Panic-stricken, I called The Advocate back. “I don’t understand why you’re doing this story,” I said indignantly. “It doesn’t help anyone. If it’s a lie, you’re going to get sued for libel. If it’s true, what good does it do? I don’t understand why you would do this.” My argument didn’t do anything to sway them.
After I realized that they were going to go ahead with the story, the worst part was knowing how this would affect Jennifer Egan. I had trusted her completely. She had placed her trust in me as well, and she rewarded me with a beautiful article. Sure I spilled my guts to her, but I hadn’t spilled all my guts. I had chosen what I wanted her to hear.
I called Jennifer and told her. I could hear the hurt in her voice. I sensed that she was feeling as if I betrayed her. But all she said is that she would get back to me. Soon after, she telephoned. Obviously the new feature story was off. And now the Times was going to have to print something about my past, which they did shortly thereafter—on page A-17: GAY MARINE IN TIMES ACTED IN SMUT FILMS.
Brandon and I kept thinking that maybe The Advocate wouldn’t make such a big deal out of it. Indeed, the next issue didn’t have anything about it at all. I breathed a sigh of temporary relief. Jennifer called me feeling the same way. “Maybe they decided to drop the story,” she said. I could only hope.
But two weeks later, on a Sunday, I received an e-mail from a friend of mine in DC. The e-mail simply said, “I just saw The Advocate! Fuck ’em.” So I knew something was coming. Yet no one was talking to me. The silence was deafening.
Monday night I came home and Brandon said, “Tim Carter just called—You’re on the cover.” Oh my God. Now I was identified as THE MARINE WHO WAS ALSO A PORN STAR. I was just mortified. How was I going to deal with this?

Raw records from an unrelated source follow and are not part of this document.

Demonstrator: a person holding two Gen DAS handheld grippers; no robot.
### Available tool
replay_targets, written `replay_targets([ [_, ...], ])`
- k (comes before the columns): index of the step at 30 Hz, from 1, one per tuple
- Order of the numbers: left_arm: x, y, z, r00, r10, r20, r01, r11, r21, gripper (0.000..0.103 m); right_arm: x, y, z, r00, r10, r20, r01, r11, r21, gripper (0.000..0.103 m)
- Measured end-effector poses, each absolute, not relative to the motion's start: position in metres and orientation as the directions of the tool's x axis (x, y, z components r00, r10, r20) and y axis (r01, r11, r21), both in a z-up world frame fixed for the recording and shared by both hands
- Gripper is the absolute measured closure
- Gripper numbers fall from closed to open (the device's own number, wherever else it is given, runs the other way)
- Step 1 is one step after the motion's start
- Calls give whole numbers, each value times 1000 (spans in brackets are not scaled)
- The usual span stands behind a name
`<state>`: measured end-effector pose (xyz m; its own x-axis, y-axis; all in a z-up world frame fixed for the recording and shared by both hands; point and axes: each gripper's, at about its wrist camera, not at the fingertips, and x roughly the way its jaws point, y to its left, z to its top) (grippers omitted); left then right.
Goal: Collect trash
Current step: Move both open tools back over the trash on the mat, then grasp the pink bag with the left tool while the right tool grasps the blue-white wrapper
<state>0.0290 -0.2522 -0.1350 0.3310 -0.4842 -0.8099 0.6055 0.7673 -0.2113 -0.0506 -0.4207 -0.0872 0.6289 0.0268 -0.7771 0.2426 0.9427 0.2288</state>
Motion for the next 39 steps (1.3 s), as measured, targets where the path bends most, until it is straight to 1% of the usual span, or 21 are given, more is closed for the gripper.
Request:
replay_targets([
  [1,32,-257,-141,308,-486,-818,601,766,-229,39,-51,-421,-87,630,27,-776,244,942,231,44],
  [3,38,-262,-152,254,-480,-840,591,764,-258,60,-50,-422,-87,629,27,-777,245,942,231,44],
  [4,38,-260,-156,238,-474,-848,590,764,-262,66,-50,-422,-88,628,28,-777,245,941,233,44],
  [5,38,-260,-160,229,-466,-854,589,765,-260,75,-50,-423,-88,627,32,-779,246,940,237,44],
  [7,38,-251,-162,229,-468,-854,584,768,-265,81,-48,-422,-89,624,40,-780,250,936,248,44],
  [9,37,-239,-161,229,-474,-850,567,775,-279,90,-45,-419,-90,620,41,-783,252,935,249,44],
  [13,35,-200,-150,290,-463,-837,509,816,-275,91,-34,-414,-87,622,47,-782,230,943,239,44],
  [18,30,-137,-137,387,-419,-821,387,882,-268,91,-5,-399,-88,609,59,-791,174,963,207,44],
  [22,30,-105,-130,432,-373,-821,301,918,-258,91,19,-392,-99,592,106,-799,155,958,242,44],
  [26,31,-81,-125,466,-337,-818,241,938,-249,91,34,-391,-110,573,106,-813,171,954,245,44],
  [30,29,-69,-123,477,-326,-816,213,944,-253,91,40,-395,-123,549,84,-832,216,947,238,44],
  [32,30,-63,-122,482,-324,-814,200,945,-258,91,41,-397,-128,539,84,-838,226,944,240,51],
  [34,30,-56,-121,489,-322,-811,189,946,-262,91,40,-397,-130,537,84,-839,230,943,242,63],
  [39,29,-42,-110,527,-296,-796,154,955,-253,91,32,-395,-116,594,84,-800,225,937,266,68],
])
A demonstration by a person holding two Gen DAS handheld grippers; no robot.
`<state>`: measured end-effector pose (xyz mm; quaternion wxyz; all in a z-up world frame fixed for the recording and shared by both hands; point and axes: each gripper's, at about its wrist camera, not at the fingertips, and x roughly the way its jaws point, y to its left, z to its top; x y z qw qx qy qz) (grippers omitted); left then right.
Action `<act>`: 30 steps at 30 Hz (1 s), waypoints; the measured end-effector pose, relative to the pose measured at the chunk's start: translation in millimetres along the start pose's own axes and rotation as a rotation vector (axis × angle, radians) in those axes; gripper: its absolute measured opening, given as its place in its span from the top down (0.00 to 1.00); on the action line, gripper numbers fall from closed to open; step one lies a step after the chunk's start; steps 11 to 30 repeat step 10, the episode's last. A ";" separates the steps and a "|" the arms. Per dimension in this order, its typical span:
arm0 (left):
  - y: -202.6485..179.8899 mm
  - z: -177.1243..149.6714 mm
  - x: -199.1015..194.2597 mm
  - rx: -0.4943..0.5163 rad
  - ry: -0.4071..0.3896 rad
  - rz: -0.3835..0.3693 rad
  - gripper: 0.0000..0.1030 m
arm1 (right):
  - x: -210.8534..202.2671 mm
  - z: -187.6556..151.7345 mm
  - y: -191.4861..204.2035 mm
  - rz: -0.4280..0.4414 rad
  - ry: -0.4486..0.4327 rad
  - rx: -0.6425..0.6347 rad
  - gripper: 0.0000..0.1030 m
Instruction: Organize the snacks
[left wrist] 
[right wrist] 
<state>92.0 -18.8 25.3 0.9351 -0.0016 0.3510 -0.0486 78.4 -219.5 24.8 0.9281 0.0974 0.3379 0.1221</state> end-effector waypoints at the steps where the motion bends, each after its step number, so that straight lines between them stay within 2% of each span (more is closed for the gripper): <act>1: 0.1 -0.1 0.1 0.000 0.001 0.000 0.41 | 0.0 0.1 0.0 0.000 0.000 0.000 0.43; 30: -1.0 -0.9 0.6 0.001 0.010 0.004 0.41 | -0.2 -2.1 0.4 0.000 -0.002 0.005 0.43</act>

Everything I struggled to accomplish in becoming a Marine would now be questioned. All the good things I had hoped would come out of Jennifer Egan’s article would be stained. Everything that had come before would now be put under a microscope. My goals, aspirations, my very character, were all about to come under major scrutiny because of two completely separate parts of my life that would soon be connected forever: the fact that I had been a Marine and the choice I made to appear in porn films. Now even I questioned my choices.

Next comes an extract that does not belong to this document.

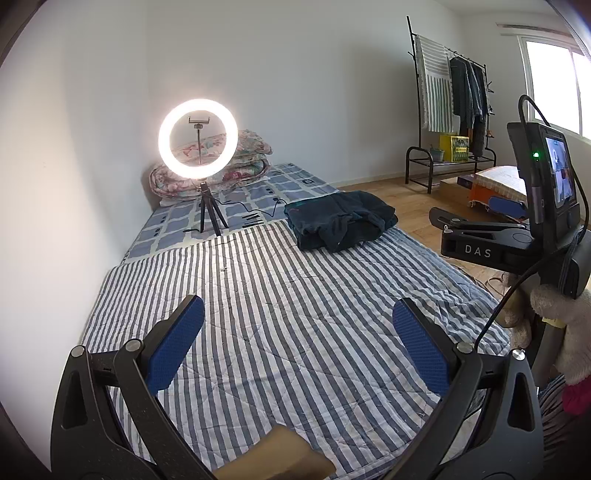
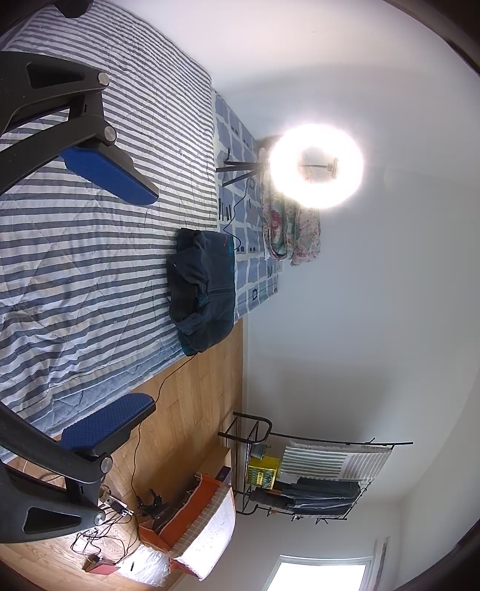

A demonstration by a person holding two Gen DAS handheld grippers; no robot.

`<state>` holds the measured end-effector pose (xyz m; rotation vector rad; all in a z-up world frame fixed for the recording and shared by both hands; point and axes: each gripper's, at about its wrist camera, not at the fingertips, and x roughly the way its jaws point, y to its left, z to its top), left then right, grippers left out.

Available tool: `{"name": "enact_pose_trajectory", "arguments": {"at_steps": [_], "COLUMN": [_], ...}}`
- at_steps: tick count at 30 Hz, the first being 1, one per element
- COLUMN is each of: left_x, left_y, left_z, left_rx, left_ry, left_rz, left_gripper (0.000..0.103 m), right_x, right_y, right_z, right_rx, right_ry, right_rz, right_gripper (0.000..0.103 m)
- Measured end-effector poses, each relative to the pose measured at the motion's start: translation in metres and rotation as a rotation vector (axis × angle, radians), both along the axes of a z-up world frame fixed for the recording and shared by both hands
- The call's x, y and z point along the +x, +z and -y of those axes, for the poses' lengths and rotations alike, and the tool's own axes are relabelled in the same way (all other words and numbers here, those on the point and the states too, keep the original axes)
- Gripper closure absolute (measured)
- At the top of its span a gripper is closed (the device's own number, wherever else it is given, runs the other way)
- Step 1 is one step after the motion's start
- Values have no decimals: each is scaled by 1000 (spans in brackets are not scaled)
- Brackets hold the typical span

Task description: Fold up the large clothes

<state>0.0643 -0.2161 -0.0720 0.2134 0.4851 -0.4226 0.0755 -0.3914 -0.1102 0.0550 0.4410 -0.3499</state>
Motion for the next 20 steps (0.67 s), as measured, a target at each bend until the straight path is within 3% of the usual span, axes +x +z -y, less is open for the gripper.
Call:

I didn’t know I was gay when I joined the Marines, or rather, I hadn’t consciously admitted I was gay, even to myself. My fundamentalist Christian teachers had taught me that homosexuals were evil people; therefore, I could not be a homosexual. Occasionally, I had sexual thoughts about other men, but because I could not be gay, I assumed most men were just like me and also had these thoughts. I was adept at mental gymnastics.
I joined the Marine Corps for the same reasons most people join the Marine Corps: I loved my country and wanted to do my patriotic duty. I also needed money for college, and I joined in 1985, just after Congress had just passed the new GI Bill giving tuition assistance to men and women who had completed their service commitment.

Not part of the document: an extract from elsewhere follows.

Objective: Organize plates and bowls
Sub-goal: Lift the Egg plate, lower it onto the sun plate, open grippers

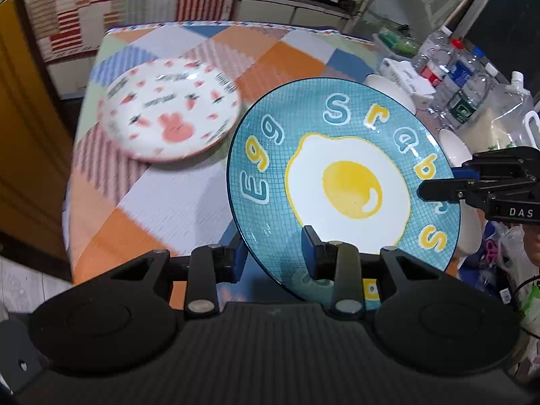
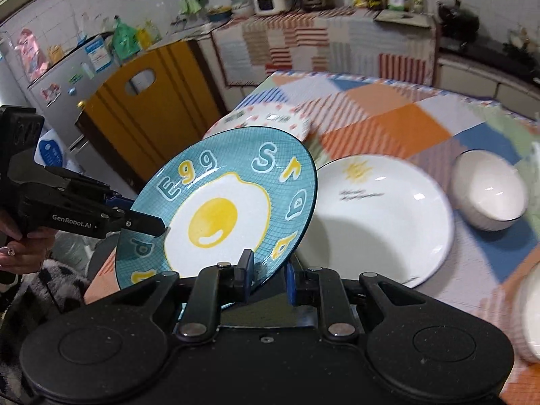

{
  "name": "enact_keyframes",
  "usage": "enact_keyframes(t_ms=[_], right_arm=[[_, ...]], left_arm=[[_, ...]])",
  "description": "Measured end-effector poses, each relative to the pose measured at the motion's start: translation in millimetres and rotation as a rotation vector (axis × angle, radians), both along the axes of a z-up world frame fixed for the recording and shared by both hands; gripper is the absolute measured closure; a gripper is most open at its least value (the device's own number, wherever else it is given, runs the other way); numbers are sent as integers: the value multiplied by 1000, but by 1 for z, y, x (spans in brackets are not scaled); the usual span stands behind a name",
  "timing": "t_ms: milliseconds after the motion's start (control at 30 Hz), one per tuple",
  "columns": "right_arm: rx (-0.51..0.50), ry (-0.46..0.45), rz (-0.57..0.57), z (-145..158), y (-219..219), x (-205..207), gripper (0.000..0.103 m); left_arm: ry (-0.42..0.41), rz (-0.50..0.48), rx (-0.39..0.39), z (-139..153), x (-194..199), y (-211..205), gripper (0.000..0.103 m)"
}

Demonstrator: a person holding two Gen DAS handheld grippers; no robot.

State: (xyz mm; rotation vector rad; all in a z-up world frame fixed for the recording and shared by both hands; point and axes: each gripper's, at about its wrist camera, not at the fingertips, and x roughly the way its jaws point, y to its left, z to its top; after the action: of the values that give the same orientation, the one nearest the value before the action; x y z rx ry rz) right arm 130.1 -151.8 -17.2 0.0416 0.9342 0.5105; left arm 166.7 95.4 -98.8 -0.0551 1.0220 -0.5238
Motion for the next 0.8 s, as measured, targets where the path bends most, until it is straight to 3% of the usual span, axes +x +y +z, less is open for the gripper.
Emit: enact_keyframes(t_ms=[200,533,800], right_arm=[[25,15,-55,-9,-32,13,79],[21,62,-154,-43,-70,48,79],[8,117,-191,-66,-90,71,79]], left_arm=[[-15,-13,26,-1,21,-32,71],[66,-53,16,-35,73,-79,71],[95,-79,34,-54,93,-103,71]])
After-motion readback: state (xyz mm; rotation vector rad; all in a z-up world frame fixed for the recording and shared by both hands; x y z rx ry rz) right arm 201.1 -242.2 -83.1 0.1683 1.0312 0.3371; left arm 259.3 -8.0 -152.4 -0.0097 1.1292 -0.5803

Subconsciously, I felt deficient in my masculinity and wanted a boost to my manliness. I also wanted to be around a lot of men. Wanting to be around a lot of men is not a homosexual desire; many heterosexual male Marines prefer to work in an all-male environment. For me, however, my desire to be around men was both sexual and nonsexual.
I also wanted a sense of belonging, a sense of being part of something larger than myself. I wanted to be a part of “The Few, the Proud.”